IDC Japanは1月10日、国内ソフトウェア市場の2010年の分析と2011~2015年の予測のアップデートを発表した。2011年の同市場は2兆1235億800万円で、前年比で0.5%減になるとしている。
同市場は2009年に前年比10.3%減とリーマンショックの影響を強く受けたが、2010年は前年比5.4%増の2兆1337億2300万円と順調な回復を見せたという。2011年は、震災の影響や円高、タイの洪水、内需の冷え込み、欧州経済の不安などさまざまな市場の変化から、再びマイナス成長に転じるとみている。
震災の影響については、2011年3~5月の間にプロジェクトの延伸でソフトウェア支出の抑制が顕著だったとしている。公共教育分野やメインフレーム市場向けのソフトウェア支出は震災の影響を強く受けたが、事業継続計画(BCP)対策のためのソフトウェア支出、複雑化するグローバル対応を見据えたソフトウェア支出が市場を牽引したと分析している。
その結果として、震災直後に同社が想定したほどの深刻な影響は2011年の同市場に及ばなかったという。今回の予測では、2011年5月に発表した前年比8.1%減から7.6ポイントの上方修正を行っている。
2010年の国内ソフトウェア市場でのベンダー売上ランキングでは、マイクロソフトが前年比6.8%増の18.3%で1位になっている。2位には前年比1.6%減の10.0%で富士通がランクしている。
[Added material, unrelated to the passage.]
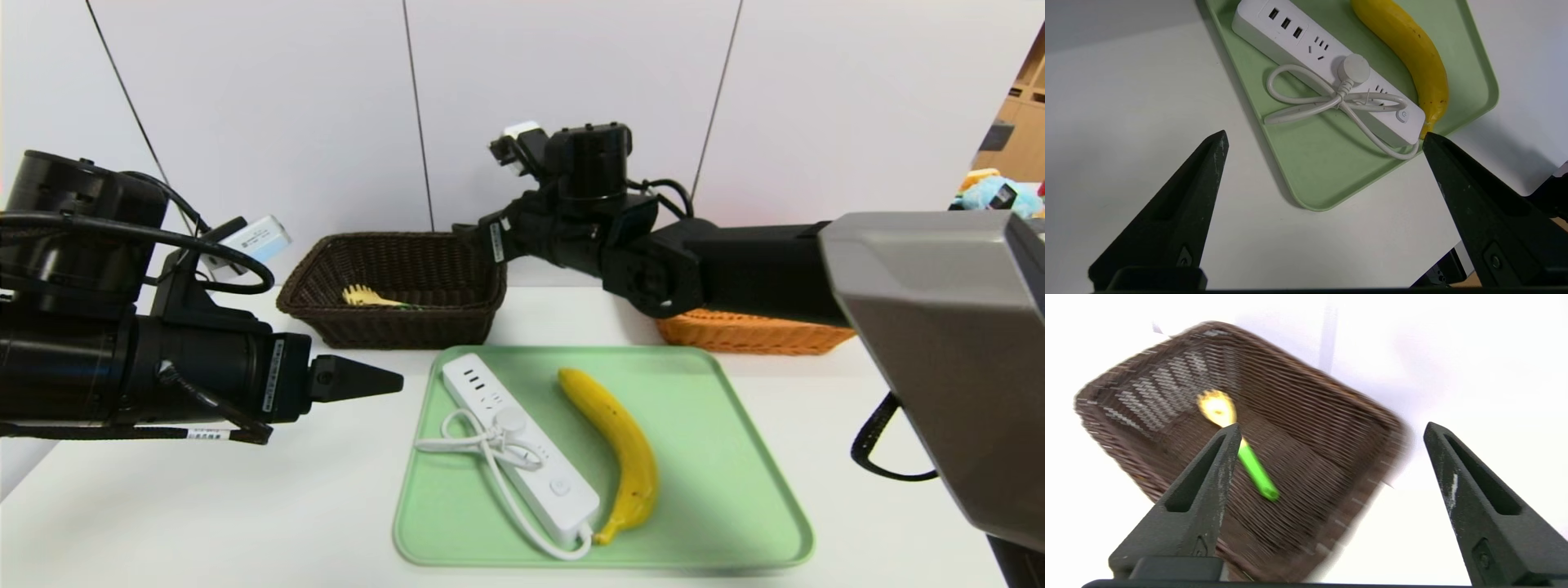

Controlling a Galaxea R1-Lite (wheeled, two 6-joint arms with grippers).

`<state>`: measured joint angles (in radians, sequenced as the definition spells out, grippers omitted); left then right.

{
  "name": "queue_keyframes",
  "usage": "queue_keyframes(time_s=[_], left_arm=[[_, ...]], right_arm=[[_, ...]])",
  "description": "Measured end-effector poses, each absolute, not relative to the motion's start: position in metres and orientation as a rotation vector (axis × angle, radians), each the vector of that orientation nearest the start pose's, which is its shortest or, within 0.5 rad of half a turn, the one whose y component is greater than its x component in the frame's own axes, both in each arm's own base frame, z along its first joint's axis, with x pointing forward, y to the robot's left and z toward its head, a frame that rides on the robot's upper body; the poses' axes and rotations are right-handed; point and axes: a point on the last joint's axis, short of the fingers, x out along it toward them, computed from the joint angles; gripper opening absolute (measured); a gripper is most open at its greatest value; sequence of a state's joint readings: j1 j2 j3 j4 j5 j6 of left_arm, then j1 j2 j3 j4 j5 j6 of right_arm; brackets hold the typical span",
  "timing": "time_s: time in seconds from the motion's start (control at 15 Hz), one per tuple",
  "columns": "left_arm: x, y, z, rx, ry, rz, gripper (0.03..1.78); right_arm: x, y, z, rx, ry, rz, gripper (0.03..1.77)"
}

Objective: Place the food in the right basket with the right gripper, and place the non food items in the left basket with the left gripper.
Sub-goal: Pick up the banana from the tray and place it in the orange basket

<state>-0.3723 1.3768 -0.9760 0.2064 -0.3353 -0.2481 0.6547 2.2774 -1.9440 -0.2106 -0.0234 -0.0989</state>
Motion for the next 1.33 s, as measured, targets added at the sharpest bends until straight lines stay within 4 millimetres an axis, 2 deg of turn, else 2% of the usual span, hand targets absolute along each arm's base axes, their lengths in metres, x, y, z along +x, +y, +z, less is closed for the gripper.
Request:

3位は日本IBMと日立製作所がともに6.9%。前年比でみると日本IBMが5.2%増に対して日立は1.3%増という。2009年に単独3位だった日立は2010年に日本IBMに追いつかれた。5位は前年比1.8%増の5.7%でNEC。上位5ベンダーの売上高の動向を見ると、マイクロソフトと日本IBMが好調であったのに対して、国産ベンダー勢はリーマンショック後の立ち上がりが遅れる傾向にあるとみている。
IDCでは、2010~2015年の国内ソフトウェア市場の年平均成長率(CAGR)は2.5%、2015年の市場規模は2兆4168億9700万円になると予測。同市場のピークとなっている2008年の2兆2572億8000万円を2013年に超えるものとしている。
IDC Japanの赤城知子氏(ソフトウェア&セキュリティグループマネージャー)は「オープンソースソフトウェア、クラウドサービスと従来型のライセンスソフトウェアの組み合わせによるソリューションの多様化によって、従来型のライセンスソフトウェアビジネスは中長期的に縮小傾向にある」と現状を説明している。
その一方で「ハードウェアとソフトウェアの一体型モデル、モビリティ、ビッグデータやソーシャルメディアなどIT市場に訪れる第3の波として期待される未成熟な市場が、新たな成長市場を生み出すことになるだろう。ソフトウェアベンダーによっては収益構造の大幅な変革が迫られることになる」と分析している。